Dec 3rd 2021: [en] What's new in the Elasticsearch Python client 8.0.0

sethmlarson · December 3, 2021, 8:00am

There's an 8.0.0 pre-release out for the Elasticsearch client, fresh off the press! You can give it a try yourself or skip to the "What's new" section to read about all the new features coming in 8.0.0.

Getting started

Start by installing the pre-release with pip with the --pre flag to opt-in to pre-releases:

$ python -m pip install --pre 'elasticsearch>=8'

Then you can start an Elasticsearch 8.0.0 preview cluster and connect. Note that by default security will be enabled meaning you need to capture the password of the elastic user. If your cluster generated a certificate bundle you should copy the http_ca.crt file and use ca_certs to specify its location.

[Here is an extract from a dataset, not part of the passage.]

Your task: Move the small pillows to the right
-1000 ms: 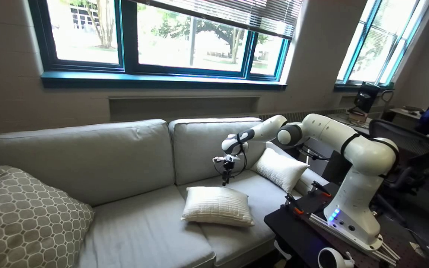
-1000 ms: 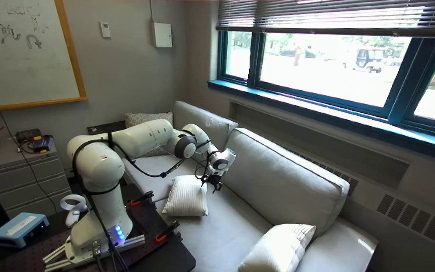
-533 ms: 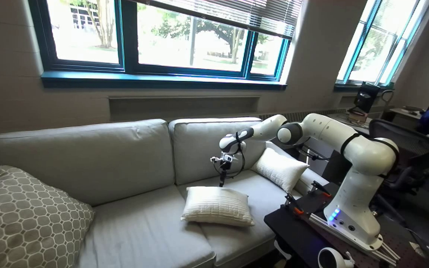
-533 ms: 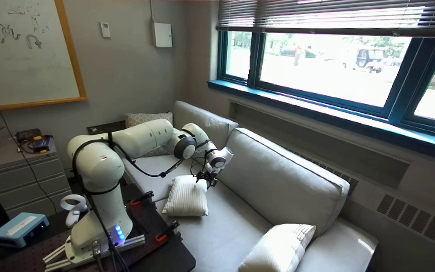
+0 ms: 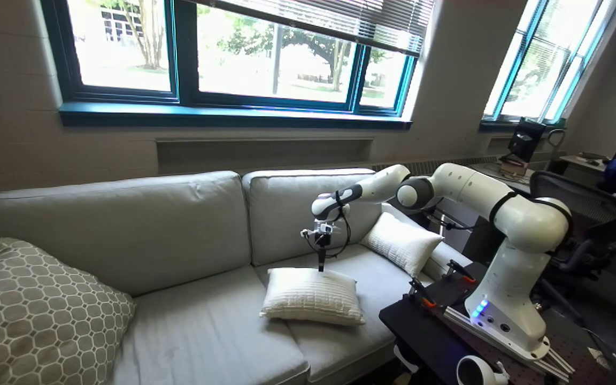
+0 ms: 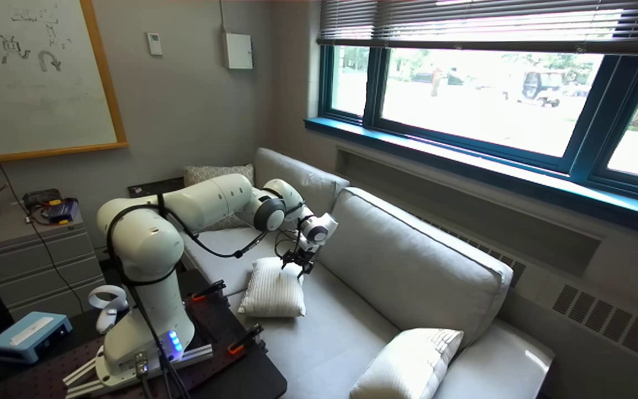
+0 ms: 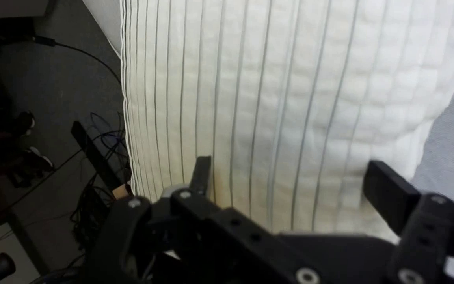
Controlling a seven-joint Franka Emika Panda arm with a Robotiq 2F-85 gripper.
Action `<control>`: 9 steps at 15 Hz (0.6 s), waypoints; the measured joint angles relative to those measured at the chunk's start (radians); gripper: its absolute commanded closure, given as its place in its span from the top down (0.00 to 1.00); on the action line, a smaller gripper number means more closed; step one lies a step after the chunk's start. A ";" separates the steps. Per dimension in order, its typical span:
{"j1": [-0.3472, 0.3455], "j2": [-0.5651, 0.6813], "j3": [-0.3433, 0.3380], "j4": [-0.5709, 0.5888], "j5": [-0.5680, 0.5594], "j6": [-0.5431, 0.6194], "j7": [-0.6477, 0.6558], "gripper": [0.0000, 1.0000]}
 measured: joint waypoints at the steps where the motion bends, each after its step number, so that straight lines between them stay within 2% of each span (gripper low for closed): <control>1: 0.007 0.000 -0.006 0.002 -0.010 -0.006 0.000 1.00; 3: 0.026 0.000 -0.032 0.002 -0.025 0.009 0.017 1.00; 6: 0.060 0.000 -0.086 -0.003 -0.056 0.094 0.084 1.00; 9: 0.064 0.001 -0.080 -0.011 -0.055 0.159 0.104 1.00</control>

from elasticsearch import Elasticsearch

client = Elasticsearch(
  "https://localhost:9200",
  basic_auth=("elastic", "<password>"),
  ca_certs="/path/to/http_ca.cert"
)

If you're unable to get this working and want to do a quick test you can use verify_certs=False, but don't use this setting for a production cluster!

Find an issue? Report it to us!

At the time of writing the released version is only an 8.0.0 pre-release, that means there's time for us to fix bugs! If you happen to find something please open an issue on our repository.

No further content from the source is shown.